All the opposition parties should take Nicola Sturgeon’s lead and work together to ensure the Conservatives’ selfishness, their placing of individual gain above the ideals of working together for the common good, can never again be enabled to despoil our country and our values. But no. They won’t. Call it vanity or ignorance or greed, but they insist they can win. They can do it alone. Well they can’t. They should all wise up to the fact that more and more people like hearing about decency from progressive, passionate, committed women.

Ah well. It has been a beautiful week.
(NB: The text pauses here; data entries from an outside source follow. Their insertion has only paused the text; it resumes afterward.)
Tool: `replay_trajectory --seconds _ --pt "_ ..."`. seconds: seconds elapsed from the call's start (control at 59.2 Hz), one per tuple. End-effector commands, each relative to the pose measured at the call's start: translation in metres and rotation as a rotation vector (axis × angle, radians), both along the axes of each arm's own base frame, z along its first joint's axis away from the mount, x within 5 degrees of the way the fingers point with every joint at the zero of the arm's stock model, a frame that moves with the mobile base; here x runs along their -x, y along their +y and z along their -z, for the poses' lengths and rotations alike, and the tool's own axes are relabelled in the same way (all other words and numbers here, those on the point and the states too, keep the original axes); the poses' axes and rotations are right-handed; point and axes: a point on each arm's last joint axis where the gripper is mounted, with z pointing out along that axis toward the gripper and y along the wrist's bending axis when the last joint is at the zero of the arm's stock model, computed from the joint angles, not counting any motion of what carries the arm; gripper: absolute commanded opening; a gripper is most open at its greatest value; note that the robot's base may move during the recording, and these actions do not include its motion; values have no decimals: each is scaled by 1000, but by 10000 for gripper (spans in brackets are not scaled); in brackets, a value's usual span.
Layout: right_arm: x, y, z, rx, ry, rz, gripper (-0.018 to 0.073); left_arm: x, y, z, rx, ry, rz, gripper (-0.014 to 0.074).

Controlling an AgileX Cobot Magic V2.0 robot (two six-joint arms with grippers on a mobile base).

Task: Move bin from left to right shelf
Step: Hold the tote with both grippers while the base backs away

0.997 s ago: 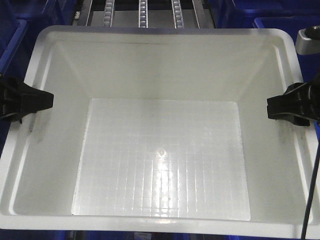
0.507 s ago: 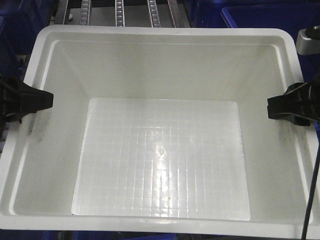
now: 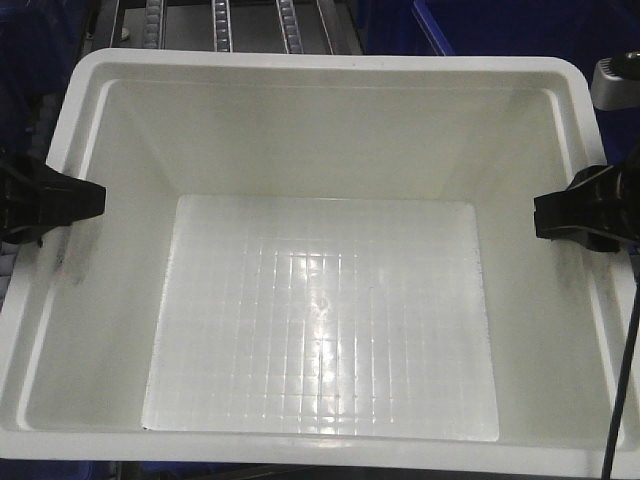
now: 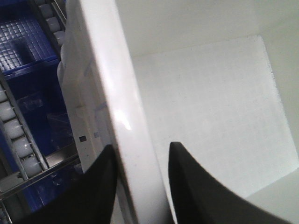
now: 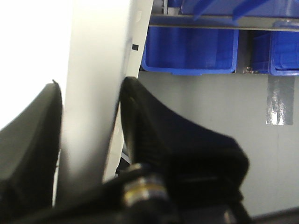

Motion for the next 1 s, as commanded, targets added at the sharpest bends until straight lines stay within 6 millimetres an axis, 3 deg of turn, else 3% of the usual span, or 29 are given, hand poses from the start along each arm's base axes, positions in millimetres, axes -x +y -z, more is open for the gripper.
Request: replay_trajectory --seconds 0.0,0.981 --pt "2 6 -28 -99 -176 -17 -4 6 -7 -28 105 -119 22 -4" --pt "2 6 -28 -99 -176 -17 -4 6 -7 -28 105 -119 22 -4"
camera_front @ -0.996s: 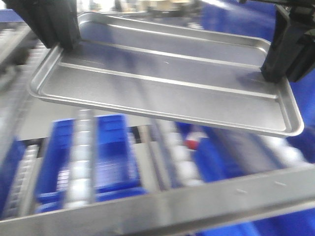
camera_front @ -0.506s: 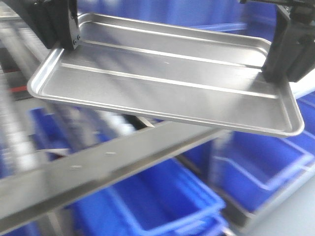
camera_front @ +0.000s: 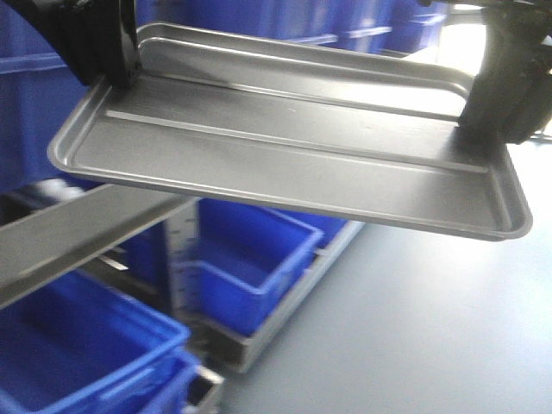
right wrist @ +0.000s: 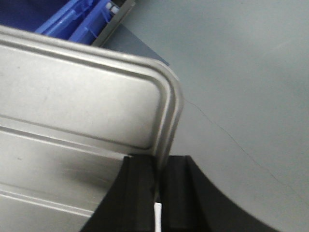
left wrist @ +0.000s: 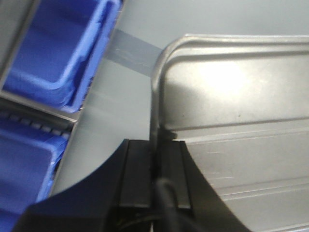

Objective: Grab silver tray and stack on right shelf
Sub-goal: 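Hold the silver tray level with both grippers while the base drives to another shelf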

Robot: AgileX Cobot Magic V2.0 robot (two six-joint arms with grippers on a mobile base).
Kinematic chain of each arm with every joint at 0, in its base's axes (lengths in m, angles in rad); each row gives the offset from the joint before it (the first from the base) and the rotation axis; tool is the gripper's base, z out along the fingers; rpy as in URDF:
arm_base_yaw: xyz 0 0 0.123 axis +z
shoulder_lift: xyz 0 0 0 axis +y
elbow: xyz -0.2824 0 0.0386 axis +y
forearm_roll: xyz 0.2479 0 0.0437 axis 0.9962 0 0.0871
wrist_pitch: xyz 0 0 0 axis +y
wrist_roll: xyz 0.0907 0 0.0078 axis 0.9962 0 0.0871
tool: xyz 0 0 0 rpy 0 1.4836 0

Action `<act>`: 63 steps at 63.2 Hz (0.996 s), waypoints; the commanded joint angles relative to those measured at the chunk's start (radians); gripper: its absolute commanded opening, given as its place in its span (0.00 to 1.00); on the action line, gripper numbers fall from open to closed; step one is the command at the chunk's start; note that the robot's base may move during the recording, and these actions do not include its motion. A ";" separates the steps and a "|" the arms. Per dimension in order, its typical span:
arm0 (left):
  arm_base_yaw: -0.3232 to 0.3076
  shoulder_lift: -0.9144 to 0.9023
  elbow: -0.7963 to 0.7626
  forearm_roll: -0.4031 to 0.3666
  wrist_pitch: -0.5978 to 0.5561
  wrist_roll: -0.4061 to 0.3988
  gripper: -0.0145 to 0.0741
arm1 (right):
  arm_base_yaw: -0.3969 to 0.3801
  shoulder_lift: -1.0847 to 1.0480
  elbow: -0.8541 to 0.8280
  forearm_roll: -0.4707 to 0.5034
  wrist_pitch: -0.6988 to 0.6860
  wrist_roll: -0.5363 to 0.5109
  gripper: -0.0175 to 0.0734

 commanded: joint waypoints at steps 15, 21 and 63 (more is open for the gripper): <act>-0.005 -0.034 -0.035 0.054 -0.003 -0.005 0.06 | -0.002 -0.027 -0.030 -0.038 -0.002 -0.029 0.25; -0.005 -0.034 -0.035 0.054 -0.003 -0.005 0.06 | -0.002 -0.027 -0.030 -0.038 -0.002 -0.029 0.25; -0.005 -0.034 -0.035 0.054 -0.003 -0.005 0.06 | -0.002 -0.027 -0.030 -0.038 -0.001 -0.029 0.25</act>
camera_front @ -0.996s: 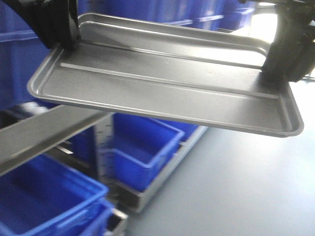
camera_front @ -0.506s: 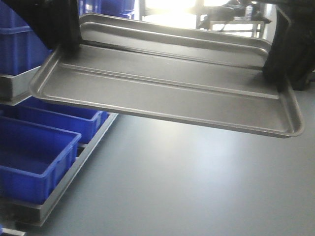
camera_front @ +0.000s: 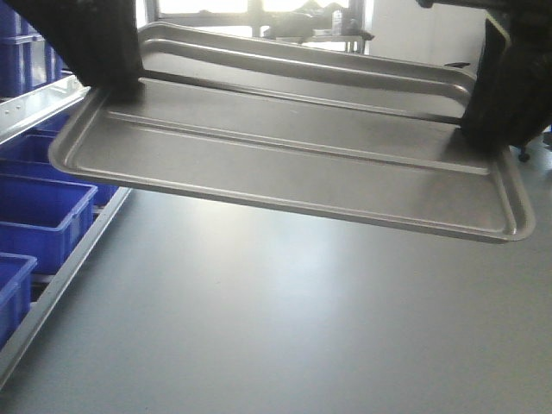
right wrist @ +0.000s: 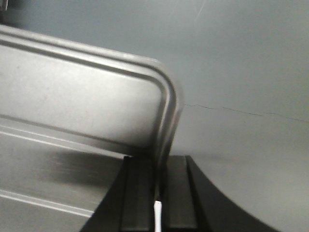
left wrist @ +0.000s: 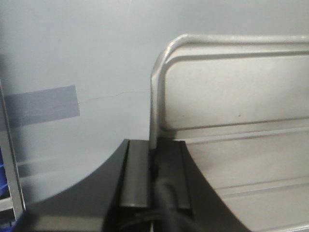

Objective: Grab silver tray and stack on right shelf
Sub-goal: 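Hold the silver tray level with both grippers while the base drives to another shelf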

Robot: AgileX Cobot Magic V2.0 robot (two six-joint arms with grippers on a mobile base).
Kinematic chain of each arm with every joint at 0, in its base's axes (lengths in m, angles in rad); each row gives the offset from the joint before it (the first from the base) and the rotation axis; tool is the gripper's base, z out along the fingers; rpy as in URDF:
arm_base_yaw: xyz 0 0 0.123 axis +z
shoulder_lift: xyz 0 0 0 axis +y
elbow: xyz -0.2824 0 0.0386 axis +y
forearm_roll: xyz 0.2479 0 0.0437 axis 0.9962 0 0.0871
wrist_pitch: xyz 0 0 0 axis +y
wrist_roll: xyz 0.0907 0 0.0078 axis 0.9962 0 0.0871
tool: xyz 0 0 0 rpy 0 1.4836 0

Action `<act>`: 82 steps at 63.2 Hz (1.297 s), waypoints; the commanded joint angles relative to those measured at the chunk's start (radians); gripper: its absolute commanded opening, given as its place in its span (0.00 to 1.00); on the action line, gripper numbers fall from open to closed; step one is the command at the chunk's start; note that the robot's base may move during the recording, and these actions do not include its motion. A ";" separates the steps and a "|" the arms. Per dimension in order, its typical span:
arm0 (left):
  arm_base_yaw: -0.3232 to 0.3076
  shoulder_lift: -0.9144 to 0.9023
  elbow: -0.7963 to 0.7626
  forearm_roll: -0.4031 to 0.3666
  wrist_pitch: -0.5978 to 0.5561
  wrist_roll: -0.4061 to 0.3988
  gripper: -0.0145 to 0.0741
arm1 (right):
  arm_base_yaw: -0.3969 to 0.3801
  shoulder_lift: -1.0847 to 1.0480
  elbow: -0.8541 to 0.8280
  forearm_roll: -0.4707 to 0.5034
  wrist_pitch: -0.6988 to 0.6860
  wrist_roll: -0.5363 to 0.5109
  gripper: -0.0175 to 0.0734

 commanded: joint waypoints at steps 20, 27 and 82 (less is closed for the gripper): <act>-0.003 -0.034 -0.035 0.050 -0.004 -0.005 0.06 | -0.002 -0.027 -0.030 -0.038 -0.007 -0.029 0.25; -0.003 -0.034 -0.035 0.050 -0.004 -0.005 0.06 | -0.002 -0.027 -0.030 -0.038 -0.007 -0.029 0.25; -0.003 -0.034 -0.035 0.047 -0.002 -0.005 0.06 | -0.002 -0.027 -0.030 -0.038 -0.007 -0.029 0.25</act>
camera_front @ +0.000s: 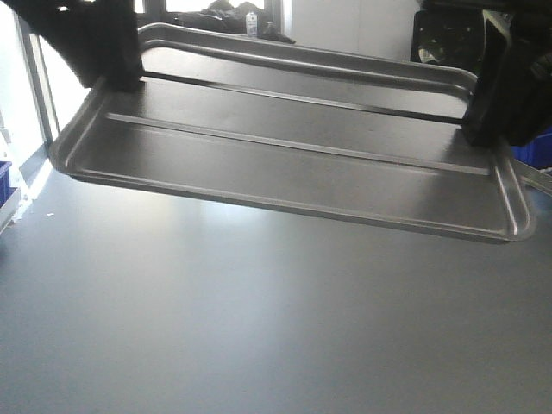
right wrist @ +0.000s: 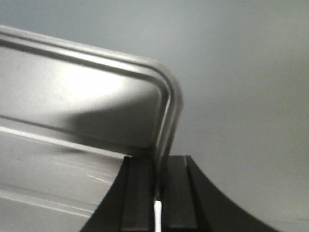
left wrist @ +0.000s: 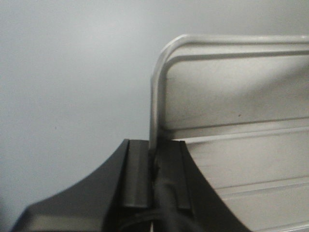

Fine music, thanks to Brother Utah grabbing Brother Fiddle by the scruff of the neck and talking sense to him (and by the way, there will be a very exciting new Tony Hazzard CD on the way so long as the old sod heeds our warnings not to fiddle with what Brother Utah has produced or we’ll break his arms). Fine food, thanks to Mrs Fiddle. The wonderful, wonderful sights and smells of Spring. Sunshine. Long walks. Lots to drink. A new book to read (Owen Jones’s The Establishment, of which more later). Even an extraordinary family history discovery which has reunited brothers who have not spoken for 60 years. Life can be good. If only there wasn’t an election which the Tories are going to win.